• Assignment:
Find the word "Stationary" in the data, then copy each line where it is found.

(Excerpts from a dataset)
*** Block opens ***
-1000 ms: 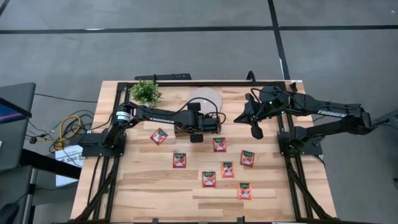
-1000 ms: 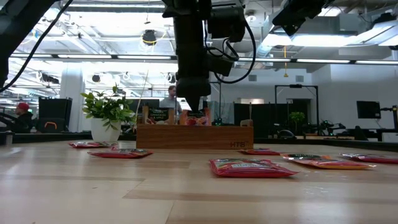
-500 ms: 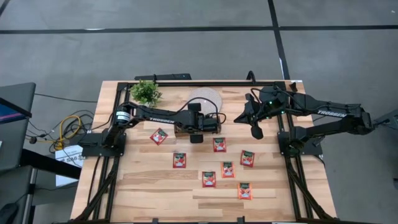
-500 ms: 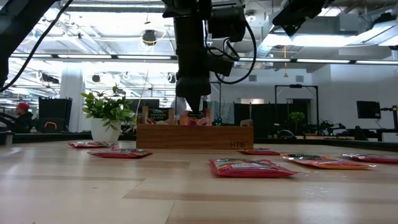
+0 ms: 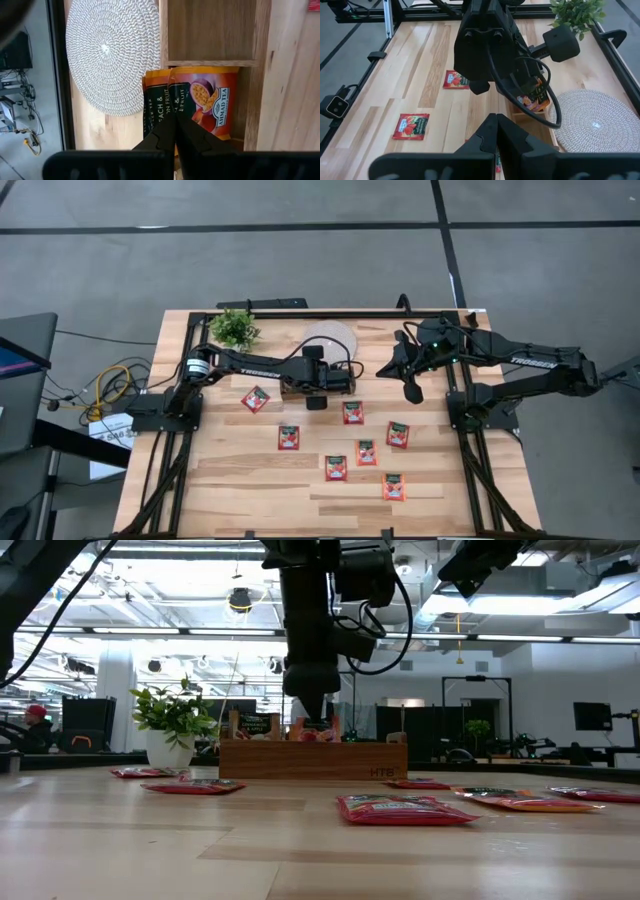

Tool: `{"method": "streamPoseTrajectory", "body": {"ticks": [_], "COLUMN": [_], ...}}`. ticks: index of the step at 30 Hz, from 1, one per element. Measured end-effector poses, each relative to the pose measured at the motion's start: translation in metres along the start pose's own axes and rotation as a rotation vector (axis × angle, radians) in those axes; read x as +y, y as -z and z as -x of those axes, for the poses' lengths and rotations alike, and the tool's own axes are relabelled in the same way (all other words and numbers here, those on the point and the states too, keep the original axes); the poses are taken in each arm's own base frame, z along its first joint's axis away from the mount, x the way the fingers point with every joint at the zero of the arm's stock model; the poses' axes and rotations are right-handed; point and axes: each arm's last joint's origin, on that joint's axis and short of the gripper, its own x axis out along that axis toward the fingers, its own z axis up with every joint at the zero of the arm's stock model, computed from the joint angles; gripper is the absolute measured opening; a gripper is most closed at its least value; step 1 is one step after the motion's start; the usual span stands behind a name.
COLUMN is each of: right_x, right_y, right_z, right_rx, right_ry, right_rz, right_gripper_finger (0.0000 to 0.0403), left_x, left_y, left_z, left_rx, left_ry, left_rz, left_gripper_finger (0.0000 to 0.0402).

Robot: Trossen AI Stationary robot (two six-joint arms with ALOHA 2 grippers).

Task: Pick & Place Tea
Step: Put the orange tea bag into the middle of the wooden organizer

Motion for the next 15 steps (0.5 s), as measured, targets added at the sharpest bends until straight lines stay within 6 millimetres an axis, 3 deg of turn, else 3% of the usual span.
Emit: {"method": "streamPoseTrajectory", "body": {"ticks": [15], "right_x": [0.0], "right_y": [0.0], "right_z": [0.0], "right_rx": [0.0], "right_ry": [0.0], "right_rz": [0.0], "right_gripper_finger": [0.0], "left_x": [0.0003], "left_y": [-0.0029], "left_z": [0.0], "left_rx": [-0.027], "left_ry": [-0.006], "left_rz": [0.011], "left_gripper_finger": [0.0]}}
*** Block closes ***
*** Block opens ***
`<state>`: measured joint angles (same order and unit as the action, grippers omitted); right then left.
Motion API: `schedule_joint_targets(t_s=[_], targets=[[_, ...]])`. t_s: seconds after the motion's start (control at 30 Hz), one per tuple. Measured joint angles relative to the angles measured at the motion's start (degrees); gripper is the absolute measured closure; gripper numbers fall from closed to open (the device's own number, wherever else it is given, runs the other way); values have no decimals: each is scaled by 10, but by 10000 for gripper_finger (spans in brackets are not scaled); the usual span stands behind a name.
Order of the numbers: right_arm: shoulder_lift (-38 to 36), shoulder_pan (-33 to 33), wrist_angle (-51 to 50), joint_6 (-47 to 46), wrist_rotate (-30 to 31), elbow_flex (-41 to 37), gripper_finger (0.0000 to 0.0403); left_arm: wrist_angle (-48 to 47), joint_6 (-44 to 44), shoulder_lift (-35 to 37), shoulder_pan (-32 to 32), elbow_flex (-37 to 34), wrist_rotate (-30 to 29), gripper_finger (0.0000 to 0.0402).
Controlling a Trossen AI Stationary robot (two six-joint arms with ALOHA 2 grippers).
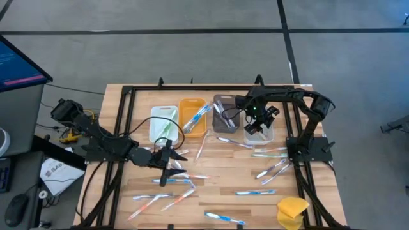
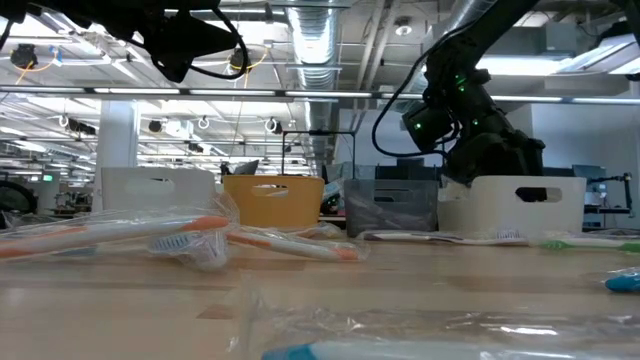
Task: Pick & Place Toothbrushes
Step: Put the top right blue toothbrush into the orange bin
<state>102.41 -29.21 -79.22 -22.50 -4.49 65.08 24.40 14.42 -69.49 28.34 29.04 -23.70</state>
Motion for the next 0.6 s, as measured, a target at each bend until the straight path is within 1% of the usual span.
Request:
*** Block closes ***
• Result of this task:
Robot: Trossen AI Stationary robot (two six-joint arms with ALOHA 2 grippers).
Controlling a Trossen AI Stationary robot (two six-joint arms with ALOHA 2 grippers).

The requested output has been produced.